Der Offenbacher Vorstoß hat Vorbilder. So gehört Klepzig der seit 2008 existierenden Genossenschaft der Hessichen Diabetologen an. „Auch in Marburg gibt es eine rührige Genossenschaft, die der Uniklink Gießen und Marburg, die privat von der Rhön-Klinikum AG betrieben wird, schon mehrfach die Stirn geboten hat“, berichtet er und leitet damit über zu den gesundheitspolitischen Feinheiten des neuen Offenbacher Projekts. Hintergrund sind die von politischer Seite angestrebte Regionalisierung der Gesundheitsversorgung bei gleichzeitiger Aufhebung der Trennung von ambulanter und stationärer Behandlung.
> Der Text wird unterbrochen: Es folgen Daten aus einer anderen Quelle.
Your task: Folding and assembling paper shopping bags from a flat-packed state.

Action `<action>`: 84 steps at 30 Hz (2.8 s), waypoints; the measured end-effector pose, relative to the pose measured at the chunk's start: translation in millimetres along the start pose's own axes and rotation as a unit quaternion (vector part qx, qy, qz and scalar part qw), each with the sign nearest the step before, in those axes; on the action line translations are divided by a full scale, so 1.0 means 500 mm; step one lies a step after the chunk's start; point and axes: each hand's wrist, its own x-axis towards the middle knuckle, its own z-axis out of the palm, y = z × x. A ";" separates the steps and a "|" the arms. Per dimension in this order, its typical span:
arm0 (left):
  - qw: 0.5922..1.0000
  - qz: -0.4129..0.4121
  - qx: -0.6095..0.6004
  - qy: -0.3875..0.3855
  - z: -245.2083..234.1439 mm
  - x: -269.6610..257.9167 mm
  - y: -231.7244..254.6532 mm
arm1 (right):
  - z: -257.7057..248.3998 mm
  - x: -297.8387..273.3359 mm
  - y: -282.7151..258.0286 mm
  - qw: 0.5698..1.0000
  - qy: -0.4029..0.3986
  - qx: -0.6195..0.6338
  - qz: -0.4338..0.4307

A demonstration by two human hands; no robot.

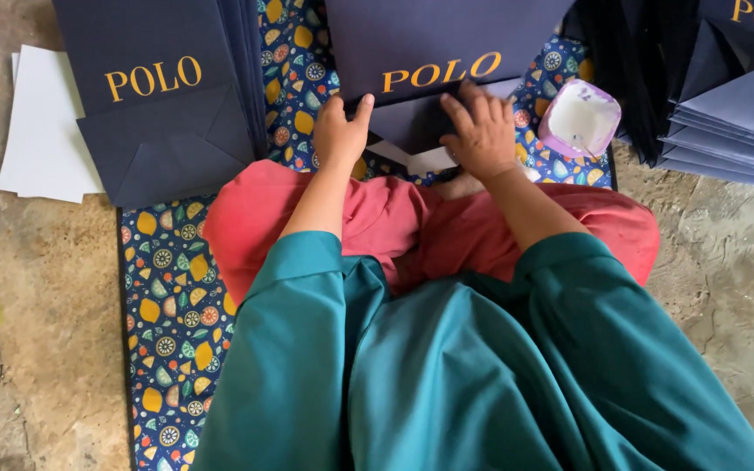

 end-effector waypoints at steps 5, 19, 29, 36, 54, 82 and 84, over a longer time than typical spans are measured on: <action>1.000 0.013 -0.018 0.014 0.014 0.008 -0.008 | 0.103 -0.039 0.035 0.999 -0.020 -0.024 -0.026; 0.986 -0.018 -0.152 0.059 0.044 -0.009 -0.028 | 0.049 -0.057 -0.052 0.928 -0.368 0.035 -0.054; 0.981 0.058 -0.159 0.098 0.044 -0.018 -0.036 | 0.058 -0.055 -0.055 0.922 -0.384 0.039 -0.027; 0.981 0.076 -0.154 0.091 -0.004 -0.064 0.015 | 0.179 -0.112 0.014 0.915 -0.404 0.007 0.013; 0.998 -0.013 -0.044 -0.033 0.077 -0.007 -0.058 | -0.023 0.031 -0.087 0.797 -0.604 0.008 -0.020; 0.970 0.125 -0.206 -0.009 0.008 -0.027 0.011 | -0.322 0.310 -0.041 0.983 0.042 -0.022 -0.180; 0.966 0.138 -0.218 -0.022 -0.002 -0.042 0.017 | -0.323 0.323 -0.034 0.991 -0.051 0.093 -0.083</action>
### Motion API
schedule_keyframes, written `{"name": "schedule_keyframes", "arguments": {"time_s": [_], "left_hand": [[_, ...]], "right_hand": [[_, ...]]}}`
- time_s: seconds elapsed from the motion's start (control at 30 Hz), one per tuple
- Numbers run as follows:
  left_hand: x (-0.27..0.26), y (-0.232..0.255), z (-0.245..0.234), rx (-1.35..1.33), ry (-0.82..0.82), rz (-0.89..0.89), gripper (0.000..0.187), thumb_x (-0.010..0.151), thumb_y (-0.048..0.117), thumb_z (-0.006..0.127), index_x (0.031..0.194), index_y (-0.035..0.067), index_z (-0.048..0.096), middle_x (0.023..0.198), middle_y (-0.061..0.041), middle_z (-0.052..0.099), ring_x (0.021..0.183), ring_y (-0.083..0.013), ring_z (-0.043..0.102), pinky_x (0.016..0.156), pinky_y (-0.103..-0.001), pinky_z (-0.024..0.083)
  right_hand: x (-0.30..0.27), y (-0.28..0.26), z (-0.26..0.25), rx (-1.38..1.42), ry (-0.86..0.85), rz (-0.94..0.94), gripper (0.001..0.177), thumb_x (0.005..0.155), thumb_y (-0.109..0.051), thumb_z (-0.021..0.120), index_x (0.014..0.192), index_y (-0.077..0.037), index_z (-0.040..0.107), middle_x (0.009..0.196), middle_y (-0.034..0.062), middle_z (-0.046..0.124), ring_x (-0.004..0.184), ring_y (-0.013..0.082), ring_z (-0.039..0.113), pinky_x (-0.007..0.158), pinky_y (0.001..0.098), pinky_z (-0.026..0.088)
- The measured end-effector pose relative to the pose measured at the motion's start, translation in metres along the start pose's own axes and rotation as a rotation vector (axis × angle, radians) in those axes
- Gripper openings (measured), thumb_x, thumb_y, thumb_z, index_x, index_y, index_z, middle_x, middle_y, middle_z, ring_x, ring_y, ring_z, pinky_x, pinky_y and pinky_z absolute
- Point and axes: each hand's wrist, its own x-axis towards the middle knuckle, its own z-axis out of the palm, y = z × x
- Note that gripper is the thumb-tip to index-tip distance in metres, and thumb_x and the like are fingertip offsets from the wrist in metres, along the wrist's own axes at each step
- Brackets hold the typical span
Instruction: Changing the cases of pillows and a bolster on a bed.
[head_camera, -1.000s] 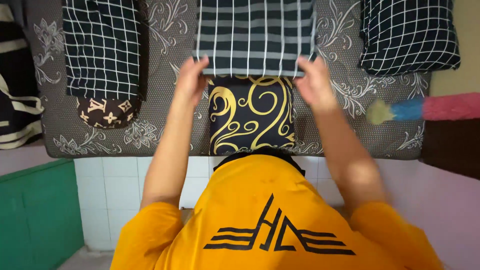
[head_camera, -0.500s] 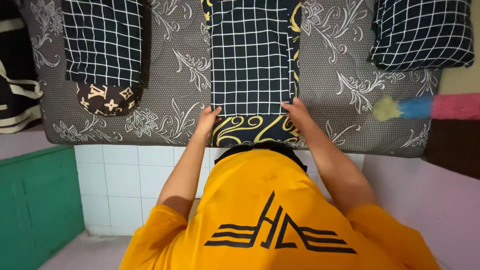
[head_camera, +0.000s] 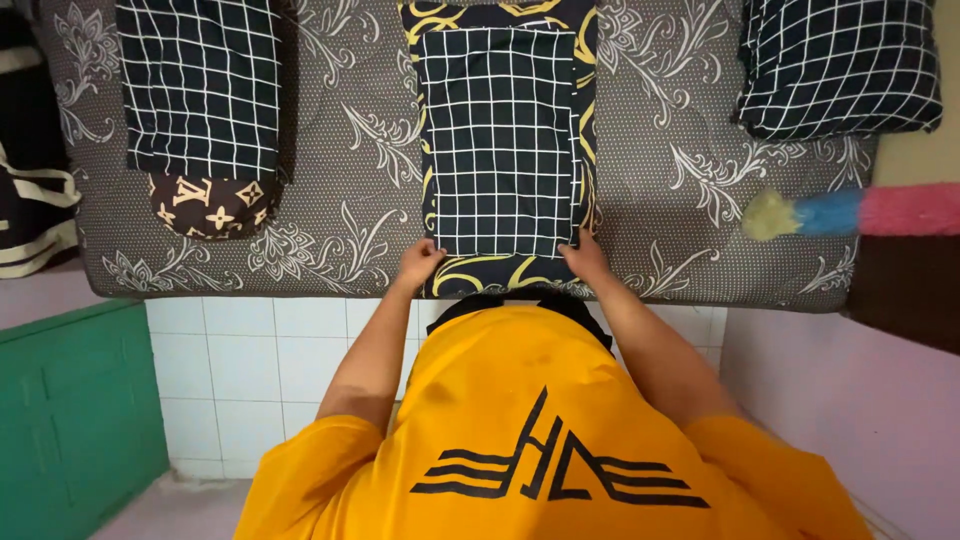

Die niedergelassenen Ärzte geraten so in Konkurrenz mit den privaten Klinik-Konzernen, die über sogenannte Medizinische Versorgungszentren (MVZ) mit angestellten Ärzten in den ambulanten Bereich drängen und aufgrund ihrer wirtschaftlichen Potenz zur Bedrohung für die Niedergelassenen werden können. Auch am Sana-Klinikum gibt es bereits ein solches MVZ mit sechs Fachabteilungen, in denen insgesamt etwa ein Dutzend Mediziner tätig sind.

„Es geht nicht darum, dass wir Front beziehen gegen die Kliniken. Aber die Behandlung des Patienten darf nicht allein in den Hände Börsen notierter Unternehmen liegen“, so Klepzig. Vielfalt sei wichtig und Praxen mit immer gleichen Ansprechpartnern. Die ambulante Öffnung der Klinken müsse in Kooperation mit niedergelassenen Ärzten erfolgen. „Wenn die Grenze zwischen ambulant und stationär niedergerissen wird, dann müssen wir auf Augenhöhe agieren können“, wirbt er für das Genossenschaftmodell. Und was hat der Patient davon? „Eine qualifizierte, wohnortnahe und humane medizinische Versorgung“. formuliert Klepzig. Er befürchtet, dass bei einem weiteren Zurückdrängen der selbstständigen niedergelassenen Ärzte die ohnehin schon lange Wartzeiten auf einen Facharzttermin noch länger werde. Studien hätten gezeigt, dass ein angestellter Arzt in einem MVZ nur 60 bis 75 Prozent der Patienten versorgt, die ein selbstständiger Mediziner behandelt. „Auch wir, die wir zwischen 55 und 60 Jahre alt sind, wollen in 15 Jahren gut versorgt sein“, begründet Klepzig die Eigennützigkeit des Genossenschaftsprojekts.